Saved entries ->
_ _ _ _ _ _ _
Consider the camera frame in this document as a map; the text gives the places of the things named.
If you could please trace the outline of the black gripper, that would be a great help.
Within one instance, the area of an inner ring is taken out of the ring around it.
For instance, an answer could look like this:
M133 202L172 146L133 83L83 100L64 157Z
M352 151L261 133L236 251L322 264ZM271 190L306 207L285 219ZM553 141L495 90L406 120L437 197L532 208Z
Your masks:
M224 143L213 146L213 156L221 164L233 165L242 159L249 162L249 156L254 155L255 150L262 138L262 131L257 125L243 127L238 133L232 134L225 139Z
_ _ _ _ _ _ _
In the entries above, count each line that holds "instance". Give the total and nothing else.

Result of this exercise ->
2